The weight average molecular weight of the polymer of the present application is, for example, within the range of 1,000 to 100,000 or 1,000 to 50,000, preferably 2,000 to 50,000, by polystyrene conversion, as measured by gel permeation chromatography (GPC). When the weight average molecular weight is 1,000 or less, the solubility of the coating film for removing the formed foreign matters in the solvent used in the bonding agent layer may sometimes be increased, which could cause intermixing (mixing of layers) of the coating film with the bonding agent layer. When the weight average molecular weight is 100,000 or more, the solubility of the coating film for removing the formed foreign matters in a developer may sometimes become insufficient, so that a residue would remain after the development.

Solvent

The composition for forming a coating film for removing foreign matters according to the present invention may be easily prepared by uniformly mixing the above-mentioned components, and it is used in a solution state, in which the components are dissolved in an appropriate solvent. Such a solvent includes, for example, ethylene glycol monomethyl ether, ethylene glycol monoethyl ether, methyl cellosolve acetate, ethyl cellosolve acetate, diethylene glycol monomethyl ether, diethylene glycol monoethyl ether, propylene glycol, propylene glycol monomethyl ether, propylene glycol monomethyl ether acetate, propylene glycol propyl ether acetate, toluene, xylene, methyl ethyl ketone, cyclopentanone, cyclohexanone, ethyl 2-hydroxypropionate, ethyl 2-hydroxy-2-methylpropionate, ethyl ethoxyacetate, ethyl hydroxyacetate, methyl 2-hydroxy-3-methylbutanoate, methyl 3-methoxypropionate, ethyl 3-methoxypropionate, ethyl 3-ethoxypropionate, methyl 3-ethoxypropionate, methyl pyruvate, ethyl pyruvate, ethyl acetate, butyl acetate, ethyl lactate, butyl lactate, N,N-dimethylformamide, N,N-dimethylacetamide, or N-methylpyrrolidone. These solvents may be used each alone or two or more thereof in combination. A high boiling-point solvent, such as propylene glycol monobutyl ether or propylene glycol monobutyl ether acetate, may be mixed into the above solvent.

The solution of the resin composition for forming a coating film for removing foreign matters prepared as mentioned above is preferably subjected to filtration using, for example, a filter having a pore diameter of about 0.2 μm, before use. The prepared solution of the resin composition for forming a coating film for removing foreign matters is superior in long-term storage stability at room temperature.

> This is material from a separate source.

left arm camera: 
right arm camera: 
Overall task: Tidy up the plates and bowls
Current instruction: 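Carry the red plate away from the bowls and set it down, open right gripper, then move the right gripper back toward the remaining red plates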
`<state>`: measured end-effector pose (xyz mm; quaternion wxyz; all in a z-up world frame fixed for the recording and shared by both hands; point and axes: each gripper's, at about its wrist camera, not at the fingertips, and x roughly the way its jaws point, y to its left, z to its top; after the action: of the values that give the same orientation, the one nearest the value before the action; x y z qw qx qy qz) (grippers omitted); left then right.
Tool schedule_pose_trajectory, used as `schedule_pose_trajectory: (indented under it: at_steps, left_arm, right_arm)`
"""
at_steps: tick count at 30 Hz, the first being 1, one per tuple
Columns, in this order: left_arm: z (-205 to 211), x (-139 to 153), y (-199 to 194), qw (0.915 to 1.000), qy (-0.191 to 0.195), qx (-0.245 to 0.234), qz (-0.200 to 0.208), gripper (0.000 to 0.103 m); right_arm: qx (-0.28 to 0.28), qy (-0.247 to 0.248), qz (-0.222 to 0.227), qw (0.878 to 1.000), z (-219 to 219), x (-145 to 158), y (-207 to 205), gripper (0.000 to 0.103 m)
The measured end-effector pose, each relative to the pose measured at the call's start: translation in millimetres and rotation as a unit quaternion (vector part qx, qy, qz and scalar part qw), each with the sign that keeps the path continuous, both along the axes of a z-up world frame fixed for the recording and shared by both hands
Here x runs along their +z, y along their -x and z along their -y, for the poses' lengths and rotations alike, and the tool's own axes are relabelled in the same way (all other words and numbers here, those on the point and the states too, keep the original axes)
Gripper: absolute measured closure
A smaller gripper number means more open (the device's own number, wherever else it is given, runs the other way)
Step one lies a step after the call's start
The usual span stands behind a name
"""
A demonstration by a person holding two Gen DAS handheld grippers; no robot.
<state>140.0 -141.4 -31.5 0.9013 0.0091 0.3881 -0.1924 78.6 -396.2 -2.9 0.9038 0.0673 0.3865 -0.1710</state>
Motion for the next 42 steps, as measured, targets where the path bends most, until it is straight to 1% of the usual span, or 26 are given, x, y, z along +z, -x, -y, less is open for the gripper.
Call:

There is no particular limitation to the ratio of the solid content of the composition for forming a coating film for removing foreign matters according to the present invention as long as the components are uniformly dissolved. However, for example, the ratio of the solid content of the composition ranges from 0.5 to 50% by mass, or, for example, 1 to 30% by mass. The “solid” means a component left behind the subtraction of the solvent component from the total components of the composition for forming a coating film for removing foreign matters.

In the present invention, the foreign matters mean materials that are deposited on the substrate but are other than the intended material. In the semiconductor device production process, the foreign matters are unnecessary materials. For example, they include particles deposited on the wafer, metal impurities, etching residues, and bonding agent peeled residues.

The coating film for removing foreign matters according to the present invention is especially preferably used, during the process of bonding wafers using a bonding agent followed by peeling the bonding agent off, for forming the coating film of the present invention before applying the bonding agent, conducting thereafter wafer bonding and peeling steps, and then peel-off the foreign matters (bonding agent residue).

The coating film for removing foreign matters according to the present invention may be used for removing pre-existing foreign matters on a substrate for semiconductor production.

The expression that the coating film for removing foreign matters according to the present invention is soluble in a developer means that, when the coating film is immersed in, or cleaned or the like using the below-mentioned developer, the coating film is dissolved in the developer so that it is not present on the substrate. The term “dissolved (or dissolution)” in the present invention means: when the immersion, cleaning or other treatment is carried out by the method described in the Examples below, at least 90% or more of the thickness of the film originally formed is removed (that is, the thickness of the residual film is 10% or less that of the original film); or at least 95% or more of the thickness of the original film is removed (that is, the thickness of the residual film is 5% or less that of the original film); or at least 99% or more of the thickness of the original film is removed (that is, the thickness of the residual film is 1% or less that of the original film), and most preferably 100% of the thickness of the original film is removed (that is, the thickness of the residual film is 0% of the thickness of the original film (no residual film remains)), from the film formed on the substrate.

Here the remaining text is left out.